EXERCISE REQUIREMENTS:
Working from the records below, repeat exactly the lines starting at the line that contains "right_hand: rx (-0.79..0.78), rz" and ending at the line that contains "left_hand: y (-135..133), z", inclusive.

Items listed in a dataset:
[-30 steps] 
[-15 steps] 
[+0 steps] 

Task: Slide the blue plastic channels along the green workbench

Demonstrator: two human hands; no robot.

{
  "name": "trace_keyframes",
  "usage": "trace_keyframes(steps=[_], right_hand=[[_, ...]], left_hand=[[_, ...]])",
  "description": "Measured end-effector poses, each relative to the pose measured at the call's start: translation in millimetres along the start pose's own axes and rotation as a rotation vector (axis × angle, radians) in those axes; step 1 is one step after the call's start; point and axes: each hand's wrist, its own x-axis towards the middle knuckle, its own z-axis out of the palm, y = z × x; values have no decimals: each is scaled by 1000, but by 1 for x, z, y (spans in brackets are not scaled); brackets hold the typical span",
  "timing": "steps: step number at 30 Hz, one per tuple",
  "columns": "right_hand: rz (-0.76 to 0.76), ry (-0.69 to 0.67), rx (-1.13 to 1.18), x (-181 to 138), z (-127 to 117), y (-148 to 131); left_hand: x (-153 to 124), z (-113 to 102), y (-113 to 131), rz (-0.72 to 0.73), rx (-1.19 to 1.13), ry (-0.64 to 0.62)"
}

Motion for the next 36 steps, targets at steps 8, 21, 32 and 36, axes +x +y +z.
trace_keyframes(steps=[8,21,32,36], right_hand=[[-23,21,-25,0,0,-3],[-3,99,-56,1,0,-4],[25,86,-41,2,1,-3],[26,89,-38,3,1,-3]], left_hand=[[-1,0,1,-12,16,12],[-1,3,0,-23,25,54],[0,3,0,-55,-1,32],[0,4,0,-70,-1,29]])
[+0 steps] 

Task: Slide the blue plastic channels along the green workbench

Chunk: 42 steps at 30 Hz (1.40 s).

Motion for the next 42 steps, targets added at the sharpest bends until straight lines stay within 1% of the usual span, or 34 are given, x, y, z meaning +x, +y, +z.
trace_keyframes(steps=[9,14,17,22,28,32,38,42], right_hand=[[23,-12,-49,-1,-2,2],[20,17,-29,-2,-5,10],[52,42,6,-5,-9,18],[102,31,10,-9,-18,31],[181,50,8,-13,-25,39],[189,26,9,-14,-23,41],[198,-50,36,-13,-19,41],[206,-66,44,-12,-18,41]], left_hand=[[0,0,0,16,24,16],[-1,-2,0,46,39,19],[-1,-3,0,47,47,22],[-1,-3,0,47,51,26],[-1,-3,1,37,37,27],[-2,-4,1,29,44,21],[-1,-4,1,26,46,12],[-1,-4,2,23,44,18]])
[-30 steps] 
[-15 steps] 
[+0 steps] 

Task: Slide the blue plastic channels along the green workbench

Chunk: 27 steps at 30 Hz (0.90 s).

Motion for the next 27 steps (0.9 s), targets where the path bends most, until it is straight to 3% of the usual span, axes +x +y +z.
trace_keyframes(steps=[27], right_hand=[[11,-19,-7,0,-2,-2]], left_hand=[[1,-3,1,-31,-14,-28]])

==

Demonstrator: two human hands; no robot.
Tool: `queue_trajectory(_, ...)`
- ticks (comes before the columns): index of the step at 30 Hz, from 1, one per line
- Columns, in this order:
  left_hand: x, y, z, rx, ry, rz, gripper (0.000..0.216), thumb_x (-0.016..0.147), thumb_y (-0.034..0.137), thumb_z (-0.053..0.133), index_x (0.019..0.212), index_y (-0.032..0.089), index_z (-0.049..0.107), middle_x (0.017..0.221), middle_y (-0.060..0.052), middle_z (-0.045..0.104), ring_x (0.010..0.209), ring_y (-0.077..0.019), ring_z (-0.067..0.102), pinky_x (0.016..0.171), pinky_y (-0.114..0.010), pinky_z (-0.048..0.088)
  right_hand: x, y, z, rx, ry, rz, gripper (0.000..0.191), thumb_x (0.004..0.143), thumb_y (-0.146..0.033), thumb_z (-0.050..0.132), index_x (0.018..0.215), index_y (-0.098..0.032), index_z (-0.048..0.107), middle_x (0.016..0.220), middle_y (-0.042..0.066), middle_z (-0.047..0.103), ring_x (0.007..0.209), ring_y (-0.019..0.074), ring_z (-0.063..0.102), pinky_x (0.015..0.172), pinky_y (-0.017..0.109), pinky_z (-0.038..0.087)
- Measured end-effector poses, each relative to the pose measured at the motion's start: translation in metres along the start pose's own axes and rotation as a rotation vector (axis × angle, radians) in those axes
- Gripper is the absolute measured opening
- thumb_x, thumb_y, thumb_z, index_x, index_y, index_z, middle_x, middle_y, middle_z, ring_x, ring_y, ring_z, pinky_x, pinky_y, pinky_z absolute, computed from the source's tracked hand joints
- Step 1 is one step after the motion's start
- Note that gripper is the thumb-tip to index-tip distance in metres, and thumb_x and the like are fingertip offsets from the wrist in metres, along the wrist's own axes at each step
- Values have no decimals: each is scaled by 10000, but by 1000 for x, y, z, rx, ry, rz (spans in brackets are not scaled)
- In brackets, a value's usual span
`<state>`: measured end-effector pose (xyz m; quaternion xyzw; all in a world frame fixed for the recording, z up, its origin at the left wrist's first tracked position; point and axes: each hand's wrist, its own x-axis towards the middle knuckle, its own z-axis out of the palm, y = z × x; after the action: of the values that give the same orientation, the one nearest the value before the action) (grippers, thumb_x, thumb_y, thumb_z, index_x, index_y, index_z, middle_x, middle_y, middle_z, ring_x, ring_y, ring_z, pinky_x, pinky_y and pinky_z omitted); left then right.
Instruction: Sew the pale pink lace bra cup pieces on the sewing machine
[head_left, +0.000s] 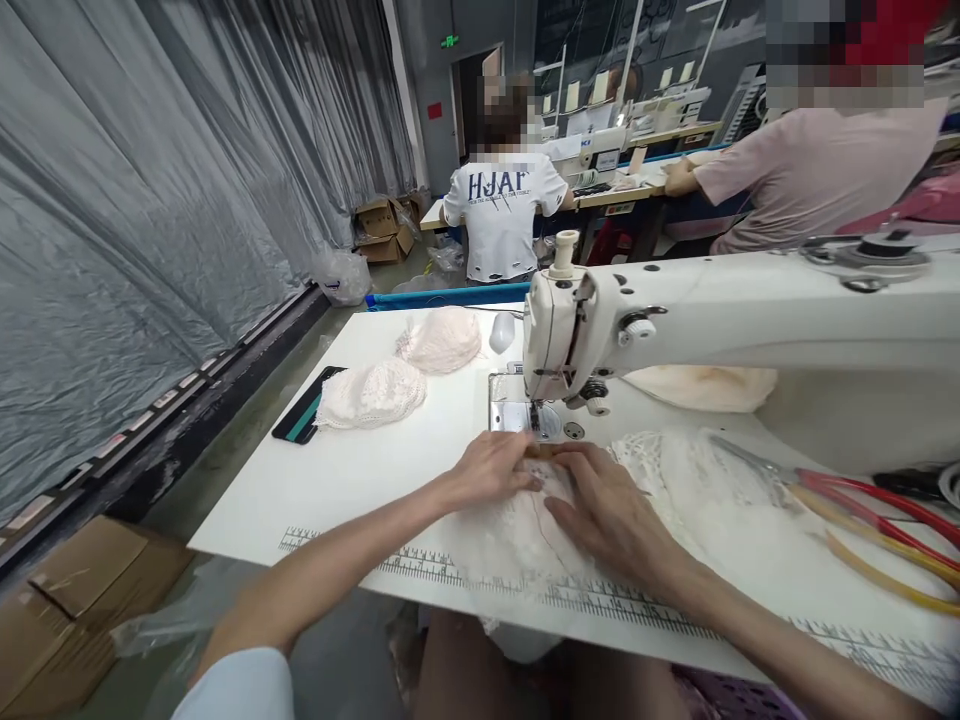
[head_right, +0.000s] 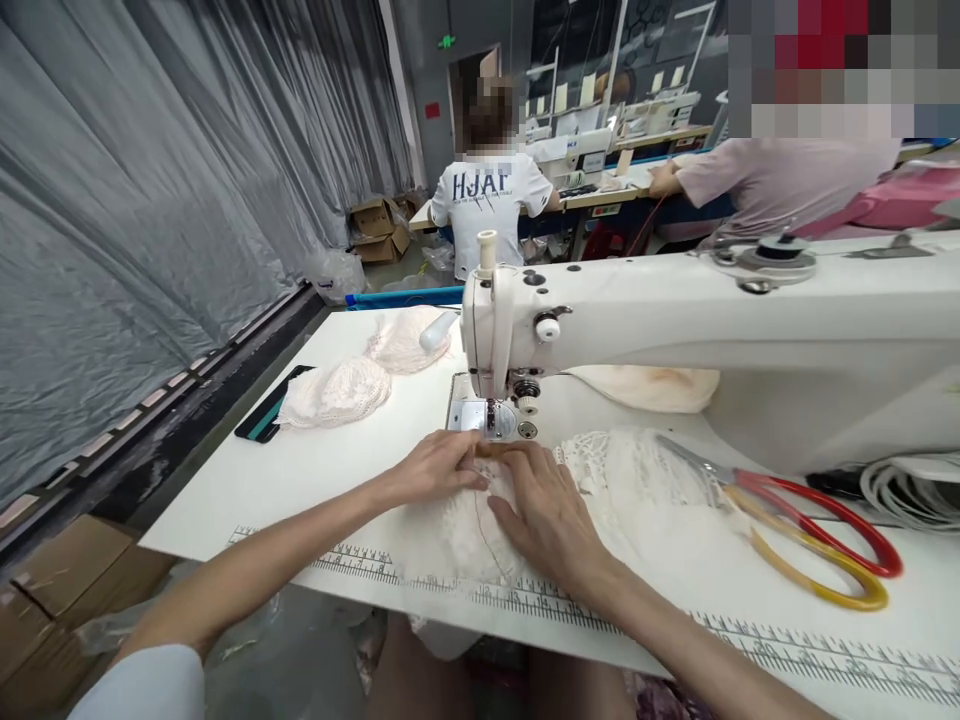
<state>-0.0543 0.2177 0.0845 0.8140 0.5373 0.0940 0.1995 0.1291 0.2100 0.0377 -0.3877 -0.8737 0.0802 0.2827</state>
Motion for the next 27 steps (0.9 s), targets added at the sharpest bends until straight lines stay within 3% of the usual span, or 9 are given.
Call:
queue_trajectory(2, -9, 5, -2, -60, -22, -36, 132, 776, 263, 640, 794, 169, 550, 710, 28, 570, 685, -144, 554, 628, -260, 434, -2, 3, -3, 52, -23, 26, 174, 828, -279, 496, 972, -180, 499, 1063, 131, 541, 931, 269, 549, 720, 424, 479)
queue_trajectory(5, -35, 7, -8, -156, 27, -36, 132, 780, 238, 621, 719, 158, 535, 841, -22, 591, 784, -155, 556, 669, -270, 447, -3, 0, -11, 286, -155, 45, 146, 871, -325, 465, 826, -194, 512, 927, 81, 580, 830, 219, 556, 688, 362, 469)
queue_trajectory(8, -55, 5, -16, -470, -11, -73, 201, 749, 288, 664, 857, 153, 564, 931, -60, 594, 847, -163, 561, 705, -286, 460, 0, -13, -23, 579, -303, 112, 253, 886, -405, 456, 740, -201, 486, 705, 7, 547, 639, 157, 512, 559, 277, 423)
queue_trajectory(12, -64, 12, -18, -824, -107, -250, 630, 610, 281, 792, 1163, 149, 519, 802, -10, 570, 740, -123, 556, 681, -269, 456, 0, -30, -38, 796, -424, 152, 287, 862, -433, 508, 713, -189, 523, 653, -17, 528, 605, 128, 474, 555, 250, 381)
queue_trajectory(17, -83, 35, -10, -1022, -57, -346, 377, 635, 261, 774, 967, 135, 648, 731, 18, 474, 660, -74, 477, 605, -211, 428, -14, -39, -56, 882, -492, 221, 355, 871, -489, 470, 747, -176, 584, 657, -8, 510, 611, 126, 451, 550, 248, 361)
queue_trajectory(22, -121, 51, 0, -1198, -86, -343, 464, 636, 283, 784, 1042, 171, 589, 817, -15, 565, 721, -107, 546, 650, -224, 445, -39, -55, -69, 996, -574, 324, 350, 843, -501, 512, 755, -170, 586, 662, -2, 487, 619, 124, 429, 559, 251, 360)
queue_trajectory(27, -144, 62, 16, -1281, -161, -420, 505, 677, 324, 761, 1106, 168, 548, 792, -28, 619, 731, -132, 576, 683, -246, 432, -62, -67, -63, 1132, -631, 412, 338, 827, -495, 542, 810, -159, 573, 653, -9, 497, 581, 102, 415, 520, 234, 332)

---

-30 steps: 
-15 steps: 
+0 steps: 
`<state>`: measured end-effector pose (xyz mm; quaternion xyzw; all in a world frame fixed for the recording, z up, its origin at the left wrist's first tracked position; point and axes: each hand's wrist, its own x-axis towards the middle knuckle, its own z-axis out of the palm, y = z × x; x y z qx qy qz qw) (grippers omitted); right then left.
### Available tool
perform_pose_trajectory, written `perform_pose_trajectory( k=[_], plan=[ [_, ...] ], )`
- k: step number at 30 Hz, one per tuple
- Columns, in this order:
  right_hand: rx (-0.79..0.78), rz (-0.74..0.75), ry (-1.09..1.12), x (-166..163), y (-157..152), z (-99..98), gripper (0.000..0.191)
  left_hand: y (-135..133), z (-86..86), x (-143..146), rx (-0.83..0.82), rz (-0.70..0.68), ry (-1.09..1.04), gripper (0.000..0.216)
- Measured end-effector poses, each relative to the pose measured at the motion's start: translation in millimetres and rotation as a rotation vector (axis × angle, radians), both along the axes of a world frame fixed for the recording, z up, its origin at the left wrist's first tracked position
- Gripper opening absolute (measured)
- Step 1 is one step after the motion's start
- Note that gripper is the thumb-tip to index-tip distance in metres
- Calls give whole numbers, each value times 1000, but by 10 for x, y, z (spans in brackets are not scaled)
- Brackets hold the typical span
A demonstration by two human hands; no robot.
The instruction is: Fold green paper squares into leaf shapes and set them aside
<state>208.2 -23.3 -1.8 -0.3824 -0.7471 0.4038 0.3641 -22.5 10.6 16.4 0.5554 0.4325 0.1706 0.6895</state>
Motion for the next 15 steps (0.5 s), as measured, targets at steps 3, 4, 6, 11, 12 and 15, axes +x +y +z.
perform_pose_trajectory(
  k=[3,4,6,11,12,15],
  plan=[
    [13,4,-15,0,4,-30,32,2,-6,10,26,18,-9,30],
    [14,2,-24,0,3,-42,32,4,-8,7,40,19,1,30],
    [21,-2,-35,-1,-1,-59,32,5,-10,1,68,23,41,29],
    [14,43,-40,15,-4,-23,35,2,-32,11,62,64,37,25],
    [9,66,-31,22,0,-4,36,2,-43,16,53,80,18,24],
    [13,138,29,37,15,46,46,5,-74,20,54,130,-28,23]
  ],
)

TASK RESPONSE:
  right_hand: rx (-0.79..0.78), rz (-0.74..0.75), ry (-1.09..1.12), x (-166..163), y (-157..152), z (-99..98), gripper (0.000..0.191)
  left_hand: y (-135..133), z (-86..86), x (-143..146), rx (-0.83..0.82), rz (-0.70..0.68), ry (-1.09..1.04), gripper (0.000..0.216)

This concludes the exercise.